Vänskä accepted the award in a pre-recorded video from a balcony above the stage of Minneapolis' Orchestra Hall.
"It means a lot to us that the Gramophone 'Orchestra of the Year' is an award that is decided by the public," Vänskä said. "By people who listen to and love and need classical music in their lives. We are grateful to all the Minnesota Orchestra fans from around our state and around the world who made this happen.
"Music is such a vital force that it must be part of how we make sense of the world, especially in challenging times. And so, over the past year, we have reflected the full range of human experience on this stage. Grief and anger and joy and laughter and hope. And I believe when we experience these things together in music, it brings us closer together as people. Then I think it makes facing the next day a little easier.
"I would like to say that this award is particularly meaningful to me now because this is my final season as music director in Minnesota after 19 years. We have done many things together that I am proud of. But, more than anything, I am proud that this relationship has been a great, great partnership between me and this orchestra and this community."

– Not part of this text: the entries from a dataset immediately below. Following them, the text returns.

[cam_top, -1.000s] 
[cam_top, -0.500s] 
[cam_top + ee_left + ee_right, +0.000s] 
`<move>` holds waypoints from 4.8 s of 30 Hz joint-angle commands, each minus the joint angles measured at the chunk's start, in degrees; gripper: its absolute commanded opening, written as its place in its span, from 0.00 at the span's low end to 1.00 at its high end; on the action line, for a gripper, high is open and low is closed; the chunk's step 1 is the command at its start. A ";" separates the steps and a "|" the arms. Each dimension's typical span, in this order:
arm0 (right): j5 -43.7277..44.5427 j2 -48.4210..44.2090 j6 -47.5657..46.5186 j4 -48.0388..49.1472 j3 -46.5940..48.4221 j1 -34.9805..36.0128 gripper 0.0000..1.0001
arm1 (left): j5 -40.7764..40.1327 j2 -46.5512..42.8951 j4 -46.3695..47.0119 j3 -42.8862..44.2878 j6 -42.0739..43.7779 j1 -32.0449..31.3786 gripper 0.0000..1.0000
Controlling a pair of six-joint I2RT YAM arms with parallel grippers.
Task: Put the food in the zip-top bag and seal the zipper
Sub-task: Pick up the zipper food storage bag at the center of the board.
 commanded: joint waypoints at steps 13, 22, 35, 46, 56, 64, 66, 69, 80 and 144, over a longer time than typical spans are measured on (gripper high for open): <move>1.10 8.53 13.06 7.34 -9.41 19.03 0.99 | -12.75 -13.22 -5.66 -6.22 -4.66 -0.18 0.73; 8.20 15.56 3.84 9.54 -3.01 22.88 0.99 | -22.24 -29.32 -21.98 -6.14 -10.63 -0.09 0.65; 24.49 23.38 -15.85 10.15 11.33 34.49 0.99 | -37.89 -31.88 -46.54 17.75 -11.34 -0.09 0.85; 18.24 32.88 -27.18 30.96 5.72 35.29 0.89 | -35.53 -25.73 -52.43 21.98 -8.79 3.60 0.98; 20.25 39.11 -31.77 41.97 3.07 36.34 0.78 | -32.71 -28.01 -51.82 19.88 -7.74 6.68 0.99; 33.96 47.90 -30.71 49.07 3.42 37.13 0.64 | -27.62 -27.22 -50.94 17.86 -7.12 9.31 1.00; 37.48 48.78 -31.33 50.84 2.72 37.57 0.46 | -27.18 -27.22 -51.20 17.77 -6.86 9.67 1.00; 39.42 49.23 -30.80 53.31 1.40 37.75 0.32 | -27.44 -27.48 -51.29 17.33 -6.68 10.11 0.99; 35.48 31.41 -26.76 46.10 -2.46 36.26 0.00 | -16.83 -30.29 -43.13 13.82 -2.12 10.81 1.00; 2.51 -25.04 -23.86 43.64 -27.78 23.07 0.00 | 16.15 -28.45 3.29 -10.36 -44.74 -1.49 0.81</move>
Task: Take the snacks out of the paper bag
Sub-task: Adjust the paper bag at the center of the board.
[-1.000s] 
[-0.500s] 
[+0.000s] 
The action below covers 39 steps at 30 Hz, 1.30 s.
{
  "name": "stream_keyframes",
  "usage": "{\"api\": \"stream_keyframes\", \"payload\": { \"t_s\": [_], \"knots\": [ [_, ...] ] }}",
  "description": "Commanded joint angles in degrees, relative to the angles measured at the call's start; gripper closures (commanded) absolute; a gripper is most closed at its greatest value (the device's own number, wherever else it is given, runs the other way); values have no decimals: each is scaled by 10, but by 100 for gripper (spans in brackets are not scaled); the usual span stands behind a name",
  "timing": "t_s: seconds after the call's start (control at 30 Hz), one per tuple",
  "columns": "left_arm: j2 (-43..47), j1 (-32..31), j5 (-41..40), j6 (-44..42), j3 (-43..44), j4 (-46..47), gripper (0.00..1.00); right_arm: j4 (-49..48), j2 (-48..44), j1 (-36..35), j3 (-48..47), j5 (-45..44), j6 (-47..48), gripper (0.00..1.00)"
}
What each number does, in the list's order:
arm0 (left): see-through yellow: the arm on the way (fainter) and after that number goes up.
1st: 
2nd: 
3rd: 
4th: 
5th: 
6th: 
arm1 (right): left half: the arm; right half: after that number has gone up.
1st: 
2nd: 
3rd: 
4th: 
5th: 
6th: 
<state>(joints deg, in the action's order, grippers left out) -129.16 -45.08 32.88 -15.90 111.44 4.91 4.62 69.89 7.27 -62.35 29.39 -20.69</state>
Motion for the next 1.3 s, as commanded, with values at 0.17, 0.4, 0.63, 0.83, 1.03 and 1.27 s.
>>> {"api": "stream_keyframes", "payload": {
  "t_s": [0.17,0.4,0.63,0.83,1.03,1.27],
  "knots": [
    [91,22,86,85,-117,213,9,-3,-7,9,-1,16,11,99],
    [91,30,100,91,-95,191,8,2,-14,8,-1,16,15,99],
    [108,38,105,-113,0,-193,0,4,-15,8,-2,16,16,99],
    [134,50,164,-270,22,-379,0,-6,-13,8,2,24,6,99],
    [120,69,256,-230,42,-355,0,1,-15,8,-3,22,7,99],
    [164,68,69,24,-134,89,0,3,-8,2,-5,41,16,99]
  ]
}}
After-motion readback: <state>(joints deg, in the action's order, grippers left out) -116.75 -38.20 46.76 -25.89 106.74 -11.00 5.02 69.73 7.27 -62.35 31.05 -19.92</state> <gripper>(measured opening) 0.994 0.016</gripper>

Vanska concluded by saying "Kiitos" in his native Finnish, adding "Thank you" in English.
Although the Gramophone Awards have existed since 1977, the "Orchestra of the Year" award was initiated in 2018. Previous honorees are the Seattle Symphony, the Hong Kong Philharmonic and the Philadelphia Orchestra.
Other winners Tuesday included Richard Egarr, who is one of the St. Paul Chamber Orchestra's artistic partners. He conducted an Academy of Ancient Music recording of a J.L. Dussek mass that won the choral music category. In accepting, Egarr told the story of discovering the lone surviving manuscript of the score in an Italian library.